命題3-1:人は主観的評価が客観的評価を上回る財を取得する

【命題3-1】

・価格よりも財の効用が大きいならば、人は財を手に入れる。

・ただし、人は貨幣を十分に持っているとする。

【示唆 > 経済学】

・人は、主観的評価が客観的評価を上回る財を取得する。

・主観的評価とは、効用である。効用とは、自分一人が決める主観的な幸福度である。

・客観的評価とは、価格である。価格とは、無数の消費者と無数の生産者が決める客観的な取引基準である。

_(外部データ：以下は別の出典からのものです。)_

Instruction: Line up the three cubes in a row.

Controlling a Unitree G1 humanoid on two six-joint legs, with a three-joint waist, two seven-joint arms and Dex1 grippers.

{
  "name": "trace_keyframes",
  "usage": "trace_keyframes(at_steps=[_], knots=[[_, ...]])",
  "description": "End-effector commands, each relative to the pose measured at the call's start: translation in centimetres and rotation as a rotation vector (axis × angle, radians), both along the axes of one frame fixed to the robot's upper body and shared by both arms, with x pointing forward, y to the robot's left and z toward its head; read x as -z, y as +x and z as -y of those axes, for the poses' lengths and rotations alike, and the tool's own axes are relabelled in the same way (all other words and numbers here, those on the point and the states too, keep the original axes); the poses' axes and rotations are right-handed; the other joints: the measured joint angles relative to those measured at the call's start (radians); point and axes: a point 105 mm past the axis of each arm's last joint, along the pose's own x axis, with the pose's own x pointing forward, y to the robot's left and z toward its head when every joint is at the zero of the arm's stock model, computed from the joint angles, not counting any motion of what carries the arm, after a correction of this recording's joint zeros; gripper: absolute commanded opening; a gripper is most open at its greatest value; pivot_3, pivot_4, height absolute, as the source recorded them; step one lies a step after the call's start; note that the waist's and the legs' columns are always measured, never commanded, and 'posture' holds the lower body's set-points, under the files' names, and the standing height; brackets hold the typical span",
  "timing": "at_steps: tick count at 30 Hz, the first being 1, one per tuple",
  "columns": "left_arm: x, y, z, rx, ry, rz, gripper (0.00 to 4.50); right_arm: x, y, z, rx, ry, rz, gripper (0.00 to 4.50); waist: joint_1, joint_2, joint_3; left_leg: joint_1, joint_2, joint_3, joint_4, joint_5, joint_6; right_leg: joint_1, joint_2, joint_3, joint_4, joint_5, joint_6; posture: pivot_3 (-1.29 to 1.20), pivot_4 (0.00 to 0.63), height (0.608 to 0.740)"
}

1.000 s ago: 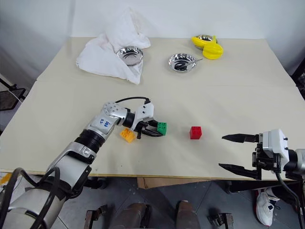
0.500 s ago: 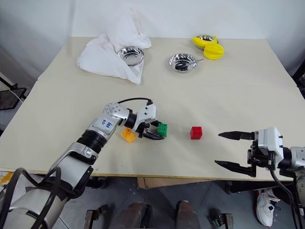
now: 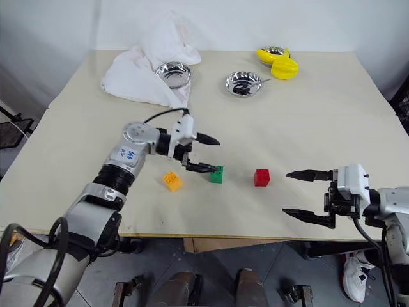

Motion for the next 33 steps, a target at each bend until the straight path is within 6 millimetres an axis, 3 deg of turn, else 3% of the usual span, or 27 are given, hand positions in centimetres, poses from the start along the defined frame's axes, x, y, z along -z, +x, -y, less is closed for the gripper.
trace_keyframes(at_steps=[1,3,6,9,14,21,24,27,30,33], knots=[[-2.2,-1.0,-3.4,0.022,-0.117,0.075,4.26,-0.4,0.4,-0.5,-0.027,0.011,0.024,4.5,-0.013,0.0,0.0,0.0,0.0,0.0,0.0,0.0,0.0,0.0,0.0,-0.001,0.0,0.0,0.0,0.0,0.15,0.74],[-2.1,-1.5,-6.1,-0.017,-0.14,0.119,4.39,-0.6,0.8,-0.7,-0.032,0.023,0.015,4.5,-0.019,0.0,0.0,0.0,0.001,0.0,-0.001,0.0,0.0,0.0,-0.001,-0.003,0.001,0.0,0.0,0.0,0.15,0.74],[-1.3,-2.7,-11.8,-0.182,-0.154,0.118,4.39,-1.0,1.3,-1.1,-0.04,0.042,0.003,4.5,-0.039,0.001,0.0,0.001,0.002,0.0,-0.002,0.0,0.0,0.0,-0.002,-0.004,0.001,0.0,-0.001,0.0,0.15,0.74],[-0.5,-5.4,-16.7,-0.341,-0.143,0.153,4.39,-1.1,1.6,-1.2,-0.064,0.037,0.014,4.5,-0.054,0.001,0.0,0.001,0.005,-0.001,-0.004,-0.001,-0.002,-0.001,-0.001,-0.005,0.003,0.001,-0.003,0.0,0.15,0.74],[-0.4,-9.7,-20.8,-0.549,-0.149,0.123,4.39,-1.6,2.0,-1.7,-0.105,0.036,0.014,4.5,-0.037,0.001,0.0,0.001,0.005,-0.003,-0.002,-0.001,-0.002,0.001,-0.001,-0.006,-0.002,0.003,-0.006,0.0,0.15,0.74],[5.7,-17.0,-26.6,-0.885,-0.124,-0.087,4.39,-2.6,2.4,-3.2,-0.194,0.042,0.041,4.5,-0.032,0.002,0.0,0.003,0.006,-0.002,-0.004,-0.002,-0.002,0.002,-0.001,-0.005,-0.004,0.002,-0.008,0.0,0.15,0.74],[6.7,-18.2,-27.0,-0.953,-0.124,-0.103,4.39,-2.9,2.4,-3.3,-0.21,0.039,0.044,4.5,-0.028,0.002,0.0,0.003,0.006,-0.002,-0.004,-0.002,-0.002,0.002,-0.001,-0.005,-0.005,0.002,-0.008,0.0,0.15,0.74],[7.2,-18.5,-25.9,-0.947,-0.144,-0.133,4.39,-3.0,2.5,-3.3,-0.216,0.033,0.048,4.5,-0.007,0.002,0.0,0.003,0.006,-0.003,-0.003,-0.002,-0.002,0.004,-0.001,-0.004,-0.007,0.003,-0.009,0.0,0.15,0.74],[7.2,-17.7,-23.5,-0.895,-0.198,-0.158,4.39,-3.1,2.5,-3.1,-0.22,0.019,0.044,4.5,-0.004,0.002,0.0,0.003,0.006,-0.003,-0.003,-0.002,-0.002,0.005,-0.002,-0.004,-0.008,0.004,-0.01,0.0,0.15,0.74],[6.1,-15.2,-20.1,-0.825,-0.238,-0.149,4.39,-3.0,2.3,-2.3,-0.203,0.002,0.03,4.5,-0.003,0.002,0.0,0.003,0.006,-0.003,-0.004,-0.002,-0.002,0.005,-0.002,-0.004,-0.008,0.004,-0.01,0.0,0.15,0.74]])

・下の画像3-1-1ならば、財Xを取得する。なぜなら、財Xは、主観的評価が客観的評価を上回っているからである。

 

【示唆 > ビジネス】

・ビジネスにおいて顧客価値(Consumer Value)に着目すべきである。

・顧客価値とは、消費者の利益と犠牲の差分を意味する。

$$顧客価値=利益ー犠牲$$

・利益は、性能の良さ、デザインの美しさ、社会的ステータス、精神的な深い満足感の総和である。

・犠牲は、価格、所要時間、必要な労力などの総和である。

・「お客様のために」「カスタマーファースト」といった標語は、顧客価値の最大化を行動規範とするためのカルチャー施策である。

【前提 > 定義】

・財(X:Goods):価値のあるもの。

・価格(P:Price):財1単位を手にいれることで支払う代償。

・効用(U:Utility):財を取得することによって感じられる幸福度。より大きい効用をもつ財は、より好ましい。

【前提 > 仮定】

仮定3-1:人は実現可能な最も好ましい意思決定を行う。

【前提 > 表現】

・貨幣を十分に持っている:予算制約には抵触しないという意味。

【導出】

 財Xの価格がp円とする。p円よりも財Xの効用が大きいならば、人は財Xを手に入れると主張する。

 p円よりも財Xの効用が大きいことは、画像3-1-1で表せ、p円よりも財Xの方が好ましい。

 貨幣を十分にもっている場合であるので、人は画像3-1-1の左右どちらの効用も実現可能である。

 人は実現可能な最も好ましい意思決定をする(仮定3-1)ために、人は財Xを手にいれる。

 したがって、価格よりも財の効用が大きいならば、人は財を手に入れる。ただし、人は貨幣を十分に持っているとする。これが示すべきことであった。